Abstract: Objective: Omadacycline is a new type of aminomethylcycline antibiotic, having a broad antibacterial spectrum. But the pharmacokinetic characteristics and safety profile of the Chinese population remain unknown. It is also unclear whether the US-approved treatment regimen is applicable for the Chinese population. Methods: In a randomized, double-blinded, placebo-controlled dose-escalated trial, the pharmacokinetics of omadacycline was evaluated by a non-compartmental and compartmental model.

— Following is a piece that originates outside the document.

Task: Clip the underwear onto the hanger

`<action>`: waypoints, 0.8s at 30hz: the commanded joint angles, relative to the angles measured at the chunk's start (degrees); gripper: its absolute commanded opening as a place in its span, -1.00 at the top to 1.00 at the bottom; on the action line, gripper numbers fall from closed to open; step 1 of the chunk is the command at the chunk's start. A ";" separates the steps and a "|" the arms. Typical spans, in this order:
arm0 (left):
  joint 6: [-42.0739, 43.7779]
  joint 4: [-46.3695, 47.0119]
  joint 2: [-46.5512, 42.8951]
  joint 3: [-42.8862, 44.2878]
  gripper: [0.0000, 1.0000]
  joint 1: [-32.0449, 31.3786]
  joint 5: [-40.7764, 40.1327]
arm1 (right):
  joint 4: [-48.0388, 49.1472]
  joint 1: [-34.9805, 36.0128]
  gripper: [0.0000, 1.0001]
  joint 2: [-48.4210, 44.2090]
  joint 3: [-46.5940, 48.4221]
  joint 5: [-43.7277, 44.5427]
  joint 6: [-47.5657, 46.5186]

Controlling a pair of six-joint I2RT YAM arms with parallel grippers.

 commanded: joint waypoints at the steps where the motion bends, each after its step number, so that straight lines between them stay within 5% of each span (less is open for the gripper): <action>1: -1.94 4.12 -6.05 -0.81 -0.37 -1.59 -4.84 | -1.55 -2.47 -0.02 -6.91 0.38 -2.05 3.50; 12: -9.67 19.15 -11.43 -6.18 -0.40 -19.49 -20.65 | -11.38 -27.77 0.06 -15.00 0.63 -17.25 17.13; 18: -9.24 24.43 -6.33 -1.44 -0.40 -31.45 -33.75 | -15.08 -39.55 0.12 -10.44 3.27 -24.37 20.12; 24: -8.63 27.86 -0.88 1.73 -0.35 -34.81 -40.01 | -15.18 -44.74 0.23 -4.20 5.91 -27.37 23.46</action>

Monte Carlo simulations were performed using the pharmacokinetic data from the Chinese population to evaluate the probability of target attainment (PTA) and the cumulative fraction of response (CFR) of the US FDA-approved dose regimen. Results: The three-compartment model successfully described the rapid distribution and slow elimination of omadacycline after the intravenous infusion (i.v.). The double-peak concentration-time curve of the oral absorption (p.o.) was explained by the two-compartment model with two absorption compartments. The steady-state AUC of 100 mg omadacycline i.v. and 300 mg omadacycline p. o. were 12.1 and 19.4 mg h/L, respectively. Pharmacokinetics/pharmacodynamics (PK/PD) analysis showed that the omadacycline dosing regimen with a loading dose (200 mg i.v. q24 h, 100 mg i.v. q12 h, 450 mg p. o. q24 h × 2 days or 300 mg p. o. q12 h) and maintenance dose (100 mg i.v. q24 h or 300 mg p. o. q24 h) could cover the main pathogens of the indications acute bacterial skin and skin structure infections (ABSSSI) and community-acquired bacterial pneumonia (CABP): Staphylococcus aureus and Streptococcus pneumoniae . Also, omadacycline had showed a good safety profile in the Chinese population. Conclusions: With the evidence provided, omadacycline could be a novel treatment option to Chinese patients with ABSSSI and CABP.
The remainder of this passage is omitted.